If the attack was not a case of mistaken identity, then Russia’s actions appear to be one of intimidation. Perhaps remembering how President Barack Obama drew a “red line” on the use of chemical weapons and then backed off, Putin wants to see if Trump is as weak as Obama. Perhaps he hoped Americans would suffer some casualties, and public opinion would prompt Trump to withdraw the U.S. Special Forces, enabling Assad to pummel the Kurds with impunity. If that’s the case, Putin underestimated Trump badly, as well as the U.S.’ resolve to stick up for our anti-ISIS ally.
It is clear that we have few friends and quite a few fair-weather friends and enemies in Syria. In such circumstances, it is important to stick to our true blue allies and communicate to others that the United States will not be pushed around in our efforts to back our allies.
That means that Trump needs to keep supporting the Kurds, not just militarily but maybe politically as well.
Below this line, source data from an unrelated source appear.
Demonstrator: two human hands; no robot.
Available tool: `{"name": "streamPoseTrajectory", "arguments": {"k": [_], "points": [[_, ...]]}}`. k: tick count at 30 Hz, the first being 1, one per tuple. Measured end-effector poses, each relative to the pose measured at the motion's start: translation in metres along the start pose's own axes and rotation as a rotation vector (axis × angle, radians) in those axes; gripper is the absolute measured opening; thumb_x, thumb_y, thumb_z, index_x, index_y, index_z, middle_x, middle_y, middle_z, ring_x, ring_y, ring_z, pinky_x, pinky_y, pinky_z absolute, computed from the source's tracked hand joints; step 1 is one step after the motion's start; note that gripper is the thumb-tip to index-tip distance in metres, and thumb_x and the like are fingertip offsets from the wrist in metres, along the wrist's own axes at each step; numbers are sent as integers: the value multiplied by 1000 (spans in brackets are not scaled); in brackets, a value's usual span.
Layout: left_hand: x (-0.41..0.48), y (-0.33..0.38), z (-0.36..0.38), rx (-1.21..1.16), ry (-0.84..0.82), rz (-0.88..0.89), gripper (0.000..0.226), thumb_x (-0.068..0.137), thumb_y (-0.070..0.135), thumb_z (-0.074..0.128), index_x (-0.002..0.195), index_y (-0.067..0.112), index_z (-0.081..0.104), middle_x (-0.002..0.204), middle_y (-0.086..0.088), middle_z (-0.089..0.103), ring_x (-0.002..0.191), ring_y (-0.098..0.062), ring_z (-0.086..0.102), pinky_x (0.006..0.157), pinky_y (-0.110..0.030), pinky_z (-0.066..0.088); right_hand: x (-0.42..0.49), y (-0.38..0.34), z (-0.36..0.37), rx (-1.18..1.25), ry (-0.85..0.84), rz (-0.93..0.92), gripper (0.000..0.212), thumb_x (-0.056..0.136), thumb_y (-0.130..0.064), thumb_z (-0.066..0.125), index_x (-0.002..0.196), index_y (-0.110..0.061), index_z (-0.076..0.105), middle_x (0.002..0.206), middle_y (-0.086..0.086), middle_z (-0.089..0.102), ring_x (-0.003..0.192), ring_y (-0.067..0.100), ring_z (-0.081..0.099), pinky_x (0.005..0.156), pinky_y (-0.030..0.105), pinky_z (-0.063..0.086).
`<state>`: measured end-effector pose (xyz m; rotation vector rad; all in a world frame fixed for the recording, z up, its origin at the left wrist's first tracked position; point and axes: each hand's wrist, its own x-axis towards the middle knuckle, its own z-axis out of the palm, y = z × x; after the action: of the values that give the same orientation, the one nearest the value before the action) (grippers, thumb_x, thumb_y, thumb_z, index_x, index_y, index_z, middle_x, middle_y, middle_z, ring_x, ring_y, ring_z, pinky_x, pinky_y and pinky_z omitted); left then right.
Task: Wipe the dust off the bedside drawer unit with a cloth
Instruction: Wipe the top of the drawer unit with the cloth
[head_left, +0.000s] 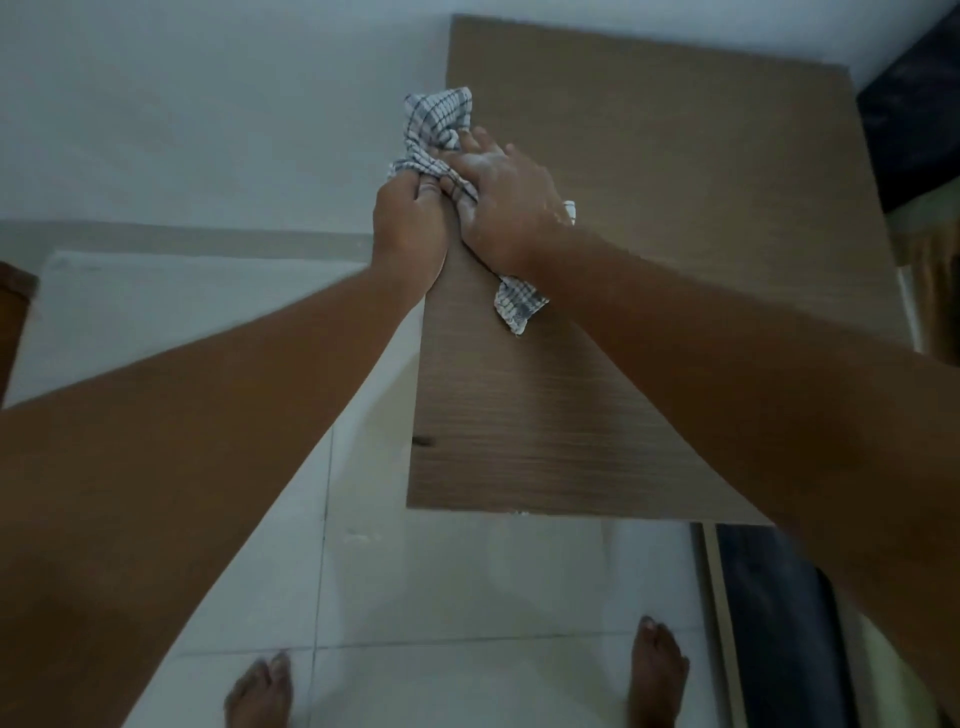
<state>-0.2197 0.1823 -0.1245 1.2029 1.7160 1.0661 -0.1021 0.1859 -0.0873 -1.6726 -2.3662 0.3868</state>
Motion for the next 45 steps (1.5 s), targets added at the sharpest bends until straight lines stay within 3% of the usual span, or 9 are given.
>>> {"name": "streamPoseTrajectory", "arguments": {"k": [5,17,23,30,32,35,39,43,45], "points": [[-36,-16,-12,-73,-10,20,28,100,11,46,76,14,59,74,4,60,75,-12,53,69,-27,44,-39,-17,3,-5,-2,-3,45,103,-26,42,148,-28,41,159,4,34,150,21,24,122,37,17],[-131,-35,-48,-157,-88,-13,34,102,5,45,74,21,58,71,7,58,60,5,51,58,-14,42,-125,-53,18,54,-34,-40,54,94,-13,50,148,-17,42,155,10,40,149,29,27,124,45,19],[-177,-45,-61,-187,-95,-21,43,101,-2,44,71,26,56,69,9,56,57,11,52,56,-6,40,-168,-73,20,79,-59,-49,58,93,-8,53,149,-16,40,157,11,36,150,29,23,122,38,7],[-228,-57,-73,-187,-78,-71,24,89,21,43,84,11,64,76,0,64,68,-6,56,64,-25,46,-213,-92,26,70,-24,-52,57,92,-6,58,147,-14,42,154,15,40,147,35,30,119,42,11],[-244,-60,-77,-185,-55,-37,28,89,22,43,90,6,65,78,-2,66,68,-5,58,65,-21,47,-225,-96,26,65,-29,-96,53,93,-6,55,145,-13,45,151,16,44,144,36,35,117,43,12],[-265,-73,-77,-188,-7,14,29,91,24,45,95,7,68,77,5,66,67,1,57,68,-24,47,-244,-90,34,-7,28,-191,49,93,-11,37,139,-14,51,142,15,55,137,33,47,115,49,30],[-281,-97,-64,-205,131,71,20,89,37,49,90,31,68,80,20,71,73,-5,60,69,-32,52,-268,-75,42,-15,95,-285,51,92,-11,31,136,-15,55,139,13,58,135,30,50,114,48,39],[-280,-123,-52,-184,237,328,24,92,12,47,103,4,67,88,33,68,80,14,60,71,-7,47,-283,-68,53,-23,196,-339,52,104,-14,16,133,-16,59,139,12,59,135,27,50,117,44,36],[-274,-137,-48,-255,241,450,25,96,18,52,113,9,68,103,18,73,94,6,64,85,-11,49,-292,-63,62,-32,253,-391,51,106,-15,15,132,-16,59,138,12,59,135,26,50,117,43,36]]}}
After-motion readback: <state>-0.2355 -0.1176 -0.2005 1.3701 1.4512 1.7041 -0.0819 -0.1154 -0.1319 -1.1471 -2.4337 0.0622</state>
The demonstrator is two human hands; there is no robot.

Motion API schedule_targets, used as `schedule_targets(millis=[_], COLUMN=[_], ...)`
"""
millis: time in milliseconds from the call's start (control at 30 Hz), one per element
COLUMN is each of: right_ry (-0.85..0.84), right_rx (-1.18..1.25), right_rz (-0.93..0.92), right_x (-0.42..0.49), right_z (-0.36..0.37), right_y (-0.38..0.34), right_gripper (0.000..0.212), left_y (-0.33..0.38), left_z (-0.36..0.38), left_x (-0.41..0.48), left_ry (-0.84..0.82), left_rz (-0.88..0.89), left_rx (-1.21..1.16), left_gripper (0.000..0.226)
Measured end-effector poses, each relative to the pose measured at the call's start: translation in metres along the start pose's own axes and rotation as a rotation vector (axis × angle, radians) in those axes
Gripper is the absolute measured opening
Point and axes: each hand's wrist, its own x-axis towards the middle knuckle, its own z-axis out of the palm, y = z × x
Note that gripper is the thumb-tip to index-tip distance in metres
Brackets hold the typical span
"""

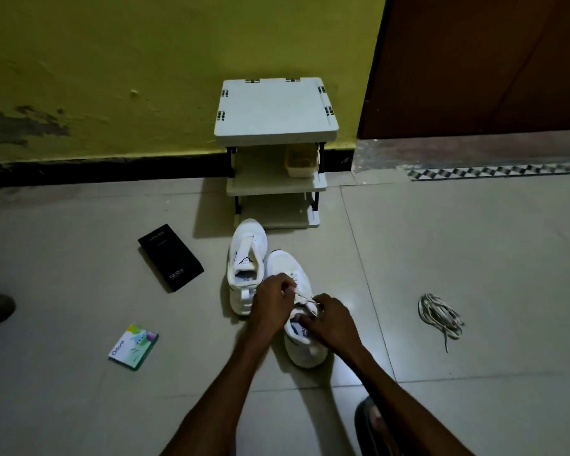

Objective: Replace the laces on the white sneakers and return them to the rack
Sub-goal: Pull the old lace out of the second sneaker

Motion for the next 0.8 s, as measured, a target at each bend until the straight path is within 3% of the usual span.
schedule_targets(millis=[67,200,233,367,500,600,700,800], right_ry=[0.044,0.108,0.116,0.081,0.085,0.144,0.128,0.053], right_rx=[0.043,-0.020,-0.041,-0.160,-0.318,-0.294,-0.268,-0.321], right_rz=[0.019,0.111,0.110,0.069,0.028,0.067,0.121,0.145], right_x=[0.000,0.001,0.001,-0.002,-0.014,-0.023,-0.026,-0.024], right_z=[-0.008,-0.022,-0.024,-0.029,-0.019,-0.017,-0.016,-0.018], right_y=[0.003,0.002,0.000,-0.010,-0.020,-0.016,-0.014,-0.018], right_gripper=[0.047,0.074,0.072,0.038,0.026,0.024,0.027,0.031], left_y=[-0.003,-0.009,-0.011,-0.013,-0.012,-0.009,0.013,0.035], left_z=[0.008,0.009,0.009,0.015,0.025,0.024,0.000,-0.036], left_x=[-0.012,-0.026,-0.027,-0.024,-0.021,-0.012,-0.002,0.005], left_ry=[-0.042,0.000,-0.016,0.016,-0.003,-0.021,-0.068,-0.119], left_rz=[0.007,0.017,0.029,0.137,0.120,-0.138,-0.443,-0.479], left_rx=[0.004,-0.028,-0.020,0.067,0.128,-0.052,-0.578,-0.967], left_gripper=[0.011,0.015,0.019,0.013,0.011,0.013,0.028,0.026])
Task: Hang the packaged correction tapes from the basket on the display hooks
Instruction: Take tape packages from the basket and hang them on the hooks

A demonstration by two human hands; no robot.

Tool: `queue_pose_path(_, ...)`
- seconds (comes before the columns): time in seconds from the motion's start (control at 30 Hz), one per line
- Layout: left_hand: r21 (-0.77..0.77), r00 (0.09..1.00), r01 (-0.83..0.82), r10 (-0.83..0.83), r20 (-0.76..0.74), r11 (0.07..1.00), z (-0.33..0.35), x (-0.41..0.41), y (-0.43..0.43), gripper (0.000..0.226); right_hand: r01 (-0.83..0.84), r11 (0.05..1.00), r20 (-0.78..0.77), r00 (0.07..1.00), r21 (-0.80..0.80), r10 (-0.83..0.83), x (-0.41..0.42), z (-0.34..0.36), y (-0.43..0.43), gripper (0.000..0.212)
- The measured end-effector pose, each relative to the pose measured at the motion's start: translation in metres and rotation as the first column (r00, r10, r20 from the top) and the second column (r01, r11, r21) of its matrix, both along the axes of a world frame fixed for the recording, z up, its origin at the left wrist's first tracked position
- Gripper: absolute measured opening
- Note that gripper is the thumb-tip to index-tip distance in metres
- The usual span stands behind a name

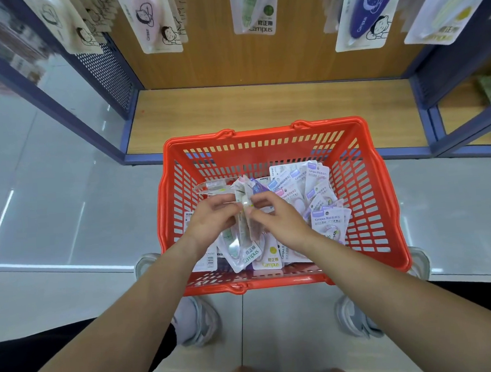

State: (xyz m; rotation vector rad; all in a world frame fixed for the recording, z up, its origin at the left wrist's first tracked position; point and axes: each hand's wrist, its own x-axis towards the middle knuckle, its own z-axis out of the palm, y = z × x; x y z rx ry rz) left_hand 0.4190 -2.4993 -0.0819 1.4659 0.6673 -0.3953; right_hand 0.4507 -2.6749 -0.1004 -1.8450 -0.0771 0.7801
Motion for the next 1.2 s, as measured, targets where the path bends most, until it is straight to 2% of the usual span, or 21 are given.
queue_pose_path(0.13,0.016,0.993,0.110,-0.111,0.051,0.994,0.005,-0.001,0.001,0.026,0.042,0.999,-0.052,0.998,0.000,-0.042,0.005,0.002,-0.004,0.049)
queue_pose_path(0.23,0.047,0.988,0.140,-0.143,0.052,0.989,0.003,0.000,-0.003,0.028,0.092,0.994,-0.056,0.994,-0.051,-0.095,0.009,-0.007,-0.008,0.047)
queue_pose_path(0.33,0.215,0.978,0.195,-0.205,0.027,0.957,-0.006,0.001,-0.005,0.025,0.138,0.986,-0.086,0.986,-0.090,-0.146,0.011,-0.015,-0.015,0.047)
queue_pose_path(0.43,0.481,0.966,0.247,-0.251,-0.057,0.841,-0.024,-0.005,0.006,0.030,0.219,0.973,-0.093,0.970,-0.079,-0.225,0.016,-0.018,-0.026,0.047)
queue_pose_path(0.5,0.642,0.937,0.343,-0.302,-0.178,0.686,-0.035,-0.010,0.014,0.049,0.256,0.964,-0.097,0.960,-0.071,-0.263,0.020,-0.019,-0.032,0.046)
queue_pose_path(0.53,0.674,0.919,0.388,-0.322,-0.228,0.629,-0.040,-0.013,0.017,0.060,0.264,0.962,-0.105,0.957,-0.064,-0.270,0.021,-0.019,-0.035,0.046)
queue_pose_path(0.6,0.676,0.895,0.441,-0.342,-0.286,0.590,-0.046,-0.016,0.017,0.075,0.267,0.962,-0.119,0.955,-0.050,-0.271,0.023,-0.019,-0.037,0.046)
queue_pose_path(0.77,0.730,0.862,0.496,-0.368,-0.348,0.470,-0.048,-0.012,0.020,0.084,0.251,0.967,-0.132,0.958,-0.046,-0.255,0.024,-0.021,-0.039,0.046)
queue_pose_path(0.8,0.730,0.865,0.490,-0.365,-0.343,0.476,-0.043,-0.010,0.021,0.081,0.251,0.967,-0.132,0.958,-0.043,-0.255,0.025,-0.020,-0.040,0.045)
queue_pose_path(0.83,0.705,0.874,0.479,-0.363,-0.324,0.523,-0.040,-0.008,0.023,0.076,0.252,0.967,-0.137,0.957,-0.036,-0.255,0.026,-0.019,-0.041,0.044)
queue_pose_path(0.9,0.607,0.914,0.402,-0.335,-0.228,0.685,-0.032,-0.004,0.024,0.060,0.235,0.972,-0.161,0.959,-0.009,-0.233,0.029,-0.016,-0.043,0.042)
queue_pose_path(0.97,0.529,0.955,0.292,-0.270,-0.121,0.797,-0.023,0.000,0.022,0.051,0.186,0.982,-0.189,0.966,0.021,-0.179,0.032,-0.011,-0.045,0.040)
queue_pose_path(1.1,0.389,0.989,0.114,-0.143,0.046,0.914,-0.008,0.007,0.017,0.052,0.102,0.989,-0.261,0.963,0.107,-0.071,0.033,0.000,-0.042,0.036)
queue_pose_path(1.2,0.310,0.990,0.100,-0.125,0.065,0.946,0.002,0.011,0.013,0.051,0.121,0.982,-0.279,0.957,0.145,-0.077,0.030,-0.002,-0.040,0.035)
The Kurds have proven themselves to be allies on par with Israel and deserve similar support. In fact, it wouldn’t be a bad idea to start pushing for an independent Kurdistan, something put into the Treaty of Sevres nearly a century ago after World War I but torpedoed by great powers and ignored by an ineffective League of Nations.
Having looked the other way on ISIS, failed to shut his border to those terrorists, and threatened U.S. forces in the region, Erdogan has proved himself to be anti-American. But any warning and similar response to this Turkish autocrat needs to be accompanied by a promise to the Turkish people that they are not the enemy; their leader is. Once his reign over Turkey ends, the U.S. can resume its once-productive relationship that existed before Erdogan rose to power.
As for Russia, Putin has demonstrated his loyalty to Assad. Any belief that he’s some new friend of the U.S. continues to be disproven by his actions, made visual through his threatening video. Our relationship has to be kept at arms-length, noting also that a cyber-attack and a military attack on our soldiers both represent assaults on us and will be met with a response just as powerful as the American forces delivered in February to the Russian offensive. Backing down to Russia could invite even more deadly “tests” of American resolve.